**PROMPT:** In the material below, find the line that contains "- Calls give" and the line that contains "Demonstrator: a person", then write out exactly those two lines and everything between them.

**COLLECTED DATA:**

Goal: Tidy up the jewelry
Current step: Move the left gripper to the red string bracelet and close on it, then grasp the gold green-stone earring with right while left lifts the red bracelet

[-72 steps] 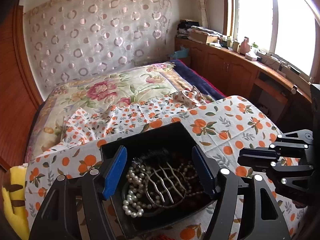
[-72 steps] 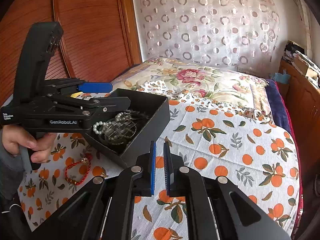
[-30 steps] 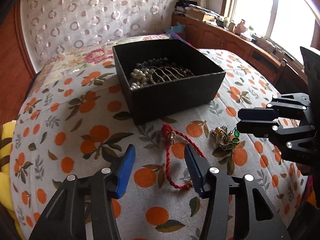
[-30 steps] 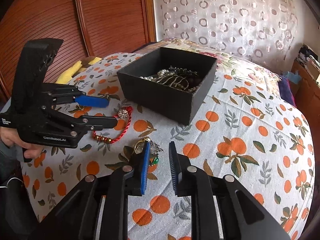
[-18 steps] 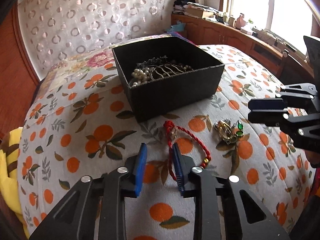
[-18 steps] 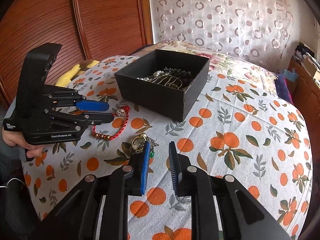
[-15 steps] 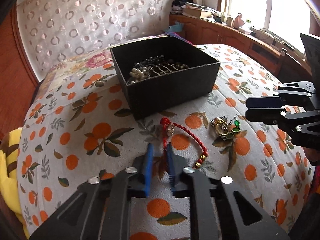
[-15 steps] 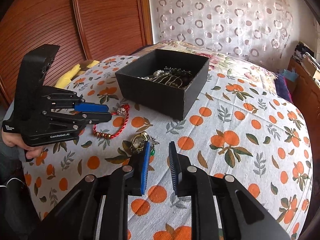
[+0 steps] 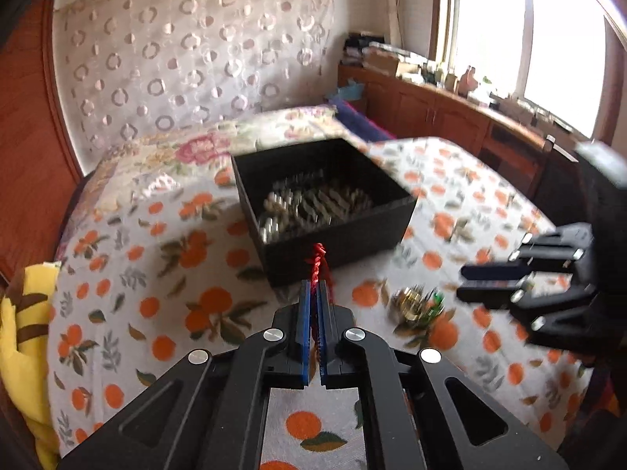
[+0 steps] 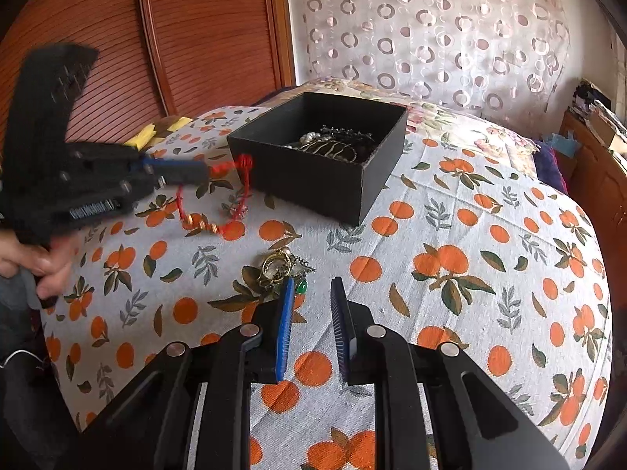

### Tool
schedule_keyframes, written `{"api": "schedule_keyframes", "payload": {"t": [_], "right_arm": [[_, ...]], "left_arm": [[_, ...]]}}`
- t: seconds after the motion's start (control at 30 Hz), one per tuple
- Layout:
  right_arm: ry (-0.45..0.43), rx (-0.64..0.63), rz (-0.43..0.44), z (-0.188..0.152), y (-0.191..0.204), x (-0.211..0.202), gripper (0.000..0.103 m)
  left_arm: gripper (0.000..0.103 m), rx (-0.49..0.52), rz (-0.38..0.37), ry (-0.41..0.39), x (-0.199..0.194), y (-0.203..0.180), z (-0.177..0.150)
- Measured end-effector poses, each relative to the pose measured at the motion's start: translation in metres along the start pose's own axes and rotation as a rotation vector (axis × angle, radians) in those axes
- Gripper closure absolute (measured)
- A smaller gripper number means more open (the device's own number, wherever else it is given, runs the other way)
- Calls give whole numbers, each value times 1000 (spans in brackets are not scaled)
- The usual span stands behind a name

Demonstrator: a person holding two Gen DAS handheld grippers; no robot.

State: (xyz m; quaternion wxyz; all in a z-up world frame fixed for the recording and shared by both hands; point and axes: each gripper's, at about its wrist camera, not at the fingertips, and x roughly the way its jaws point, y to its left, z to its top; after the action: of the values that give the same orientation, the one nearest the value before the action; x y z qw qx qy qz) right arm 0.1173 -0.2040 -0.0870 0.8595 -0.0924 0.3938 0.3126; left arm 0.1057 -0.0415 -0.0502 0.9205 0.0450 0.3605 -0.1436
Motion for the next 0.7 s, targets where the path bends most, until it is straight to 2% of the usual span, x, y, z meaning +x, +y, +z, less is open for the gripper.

**ANSWER SECTION:**
- Calls give whole numbers, each value times 1000 (spans in brackets are not scaled)
- The usual span stands behind a name

Demonstrator: a person holding two Gen DAS handheld grippers; no robot.

The exercise is done now.